**What to produce:** Directions for the data below: repeat exactly the lines from the one with "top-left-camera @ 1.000" through the one with "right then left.", both included, and omit all pictures.

(Beginning of Data provided)

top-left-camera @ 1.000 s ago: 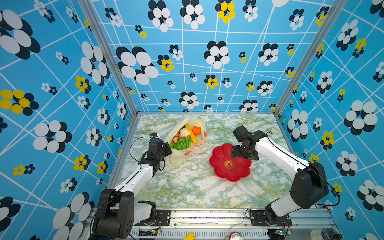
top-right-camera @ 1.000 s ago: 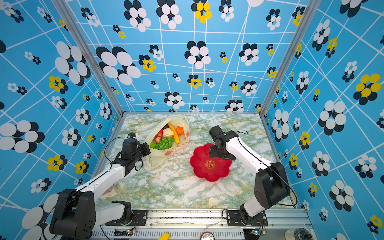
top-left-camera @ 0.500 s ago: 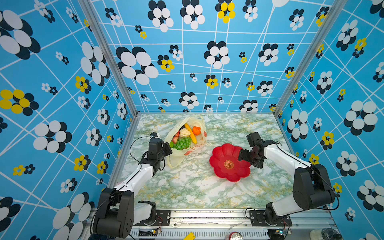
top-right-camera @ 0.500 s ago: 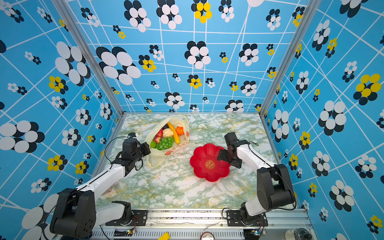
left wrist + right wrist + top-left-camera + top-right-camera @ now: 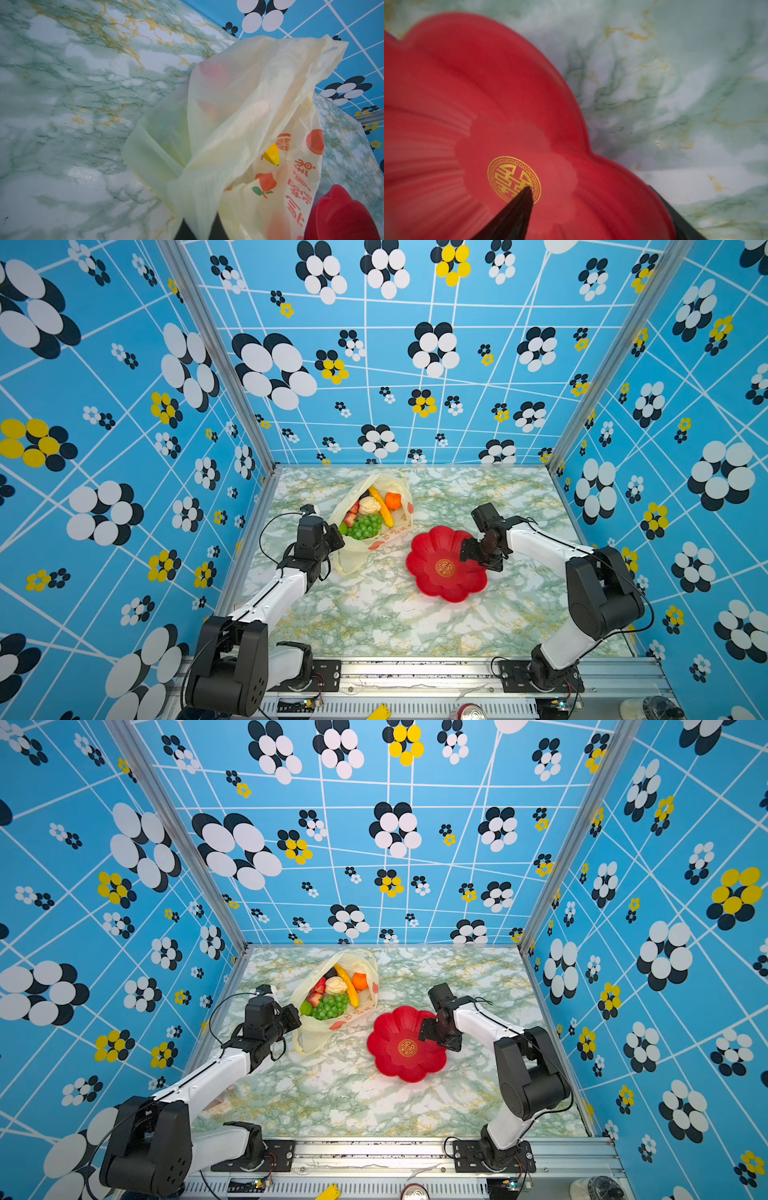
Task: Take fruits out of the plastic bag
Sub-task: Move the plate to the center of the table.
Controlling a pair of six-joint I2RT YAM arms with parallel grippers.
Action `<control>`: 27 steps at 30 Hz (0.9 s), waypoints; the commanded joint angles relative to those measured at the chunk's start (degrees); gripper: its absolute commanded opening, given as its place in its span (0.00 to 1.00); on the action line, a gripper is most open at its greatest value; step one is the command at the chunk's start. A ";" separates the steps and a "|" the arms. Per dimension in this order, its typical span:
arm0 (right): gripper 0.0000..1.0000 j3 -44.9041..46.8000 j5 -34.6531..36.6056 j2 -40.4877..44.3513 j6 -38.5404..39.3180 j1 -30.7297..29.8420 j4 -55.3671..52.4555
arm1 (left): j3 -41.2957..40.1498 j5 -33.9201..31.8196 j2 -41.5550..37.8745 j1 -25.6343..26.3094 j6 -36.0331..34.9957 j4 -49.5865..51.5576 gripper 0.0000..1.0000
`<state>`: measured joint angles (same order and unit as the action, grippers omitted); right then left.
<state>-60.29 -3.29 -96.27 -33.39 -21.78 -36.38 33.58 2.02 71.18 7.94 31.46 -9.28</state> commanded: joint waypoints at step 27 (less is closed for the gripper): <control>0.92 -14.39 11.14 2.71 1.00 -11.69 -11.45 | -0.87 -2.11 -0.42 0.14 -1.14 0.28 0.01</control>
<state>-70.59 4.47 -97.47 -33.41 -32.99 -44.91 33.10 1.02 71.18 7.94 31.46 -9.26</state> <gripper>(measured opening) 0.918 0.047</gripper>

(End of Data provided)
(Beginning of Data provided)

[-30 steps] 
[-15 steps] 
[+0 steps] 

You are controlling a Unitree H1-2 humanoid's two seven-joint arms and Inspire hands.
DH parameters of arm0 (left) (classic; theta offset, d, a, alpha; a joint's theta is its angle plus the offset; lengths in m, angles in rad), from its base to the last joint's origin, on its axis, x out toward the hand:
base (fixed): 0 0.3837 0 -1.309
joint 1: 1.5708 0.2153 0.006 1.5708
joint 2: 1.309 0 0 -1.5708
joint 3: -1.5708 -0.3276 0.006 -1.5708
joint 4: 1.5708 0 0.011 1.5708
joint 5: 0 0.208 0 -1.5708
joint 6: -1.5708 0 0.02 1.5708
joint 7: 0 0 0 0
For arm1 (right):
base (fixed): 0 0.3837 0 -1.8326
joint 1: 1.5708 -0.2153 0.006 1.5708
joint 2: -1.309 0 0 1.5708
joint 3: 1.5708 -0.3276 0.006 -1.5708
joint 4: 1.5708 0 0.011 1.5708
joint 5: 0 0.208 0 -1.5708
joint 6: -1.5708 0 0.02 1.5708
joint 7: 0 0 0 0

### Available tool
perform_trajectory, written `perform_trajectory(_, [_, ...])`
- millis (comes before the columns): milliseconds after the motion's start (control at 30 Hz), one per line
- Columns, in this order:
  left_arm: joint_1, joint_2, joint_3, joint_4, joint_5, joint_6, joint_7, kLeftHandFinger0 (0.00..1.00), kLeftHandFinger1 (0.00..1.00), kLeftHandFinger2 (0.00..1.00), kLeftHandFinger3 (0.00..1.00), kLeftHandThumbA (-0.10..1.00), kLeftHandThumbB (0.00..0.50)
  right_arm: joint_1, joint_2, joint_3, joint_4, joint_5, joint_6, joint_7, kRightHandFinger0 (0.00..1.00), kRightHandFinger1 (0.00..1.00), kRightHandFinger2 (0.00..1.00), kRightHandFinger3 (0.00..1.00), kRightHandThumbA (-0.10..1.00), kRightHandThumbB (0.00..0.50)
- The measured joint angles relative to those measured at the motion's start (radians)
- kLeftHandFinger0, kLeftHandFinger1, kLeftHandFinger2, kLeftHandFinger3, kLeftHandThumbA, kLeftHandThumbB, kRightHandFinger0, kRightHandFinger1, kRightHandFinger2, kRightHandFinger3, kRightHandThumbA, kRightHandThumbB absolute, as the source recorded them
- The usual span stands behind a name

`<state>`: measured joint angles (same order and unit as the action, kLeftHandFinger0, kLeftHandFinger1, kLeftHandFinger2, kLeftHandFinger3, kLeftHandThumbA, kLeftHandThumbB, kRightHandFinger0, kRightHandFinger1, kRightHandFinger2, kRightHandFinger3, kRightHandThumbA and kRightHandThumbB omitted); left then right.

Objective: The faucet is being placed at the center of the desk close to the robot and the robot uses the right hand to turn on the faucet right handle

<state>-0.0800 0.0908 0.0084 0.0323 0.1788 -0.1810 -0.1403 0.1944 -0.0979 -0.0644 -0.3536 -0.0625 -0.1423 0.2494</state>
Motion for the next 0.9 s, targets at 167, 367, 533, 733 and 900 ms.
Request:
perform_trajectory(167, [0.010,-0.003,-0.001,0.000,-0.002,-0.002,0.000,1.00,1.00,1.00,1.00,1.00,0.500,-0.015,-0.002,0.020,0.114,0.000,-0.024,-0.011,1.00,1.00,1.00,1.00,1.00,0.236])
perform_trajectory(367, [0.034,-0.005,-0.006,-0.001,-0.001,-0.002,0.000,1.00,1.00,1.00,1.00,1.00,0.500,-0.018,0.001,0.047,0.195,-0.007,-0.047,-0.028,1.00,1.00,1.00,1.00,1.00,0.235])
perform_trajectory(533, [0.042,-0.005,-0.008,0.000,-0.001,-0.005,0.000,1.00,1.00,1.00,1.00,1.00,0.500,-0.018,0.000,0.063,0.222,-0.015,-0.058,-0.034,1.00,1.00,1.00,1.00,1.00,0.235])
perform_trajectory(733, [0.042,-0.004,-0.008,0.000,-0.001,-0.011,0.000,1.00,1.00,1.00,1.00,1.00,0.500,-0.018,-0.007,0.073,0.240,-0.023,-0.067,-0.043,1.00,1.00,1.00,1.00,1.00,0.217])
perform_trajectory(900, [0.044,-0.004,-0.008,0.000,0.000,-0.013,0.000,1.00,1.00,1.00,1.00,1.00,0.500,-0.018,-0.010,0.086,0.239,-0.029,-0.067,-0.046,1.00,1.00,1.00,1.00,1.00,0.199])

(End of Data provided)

**Exercise solution:**
top-left-camera @ 1.000 s ago: 
top-right-camera @ 1.000 s ago: 
top-left-camera @ 0.500 s ago: 
top-right-camera @ 0.500 s ago: 
left wrist + right wrist + top-left-camera + top-right-camera @ now: 
Task: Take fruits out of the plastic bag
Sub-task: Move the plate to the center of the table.
Controlling a pair of six-joint I2RT YAM arms with parallel grippers.
Action `<control>`: 27 steps at 30 Hz (0.9 s), waypoints; the commanded joint angles relative to those measured at the chunk's start (degrees); gripper: its absolute commanded opening, given as its place in its span (0.00 to 1.00); on the action line, a gripper is most open at its greatest value; step one is the command at the chunk's start. A ";" separates the steps and a "|" the arms. Per dimension in this order, its typical span:
arm0 (right): gripper 0.0000..1.0000 j3 -44.9041..46.8000 j5 -34.6531..36.6056 j2 -40.4877..44.3513 j6 -38.5404..39.3180 j1 -30.7297..29.8420 j4 -55.3671..52.4555
arm1 (left): j3 -41.2957..40.1498 j5 -33.9201..31.8196 j2 -41.5550..37.8745 j1 -25.6343..26.3094 j6 -36.0331..34.9957 j4 -49.5865..51.5576 gripper 0.0000..1.0000
`<state>`: measured joint angles (same order and unit as the action, grippers omitted); right then left.

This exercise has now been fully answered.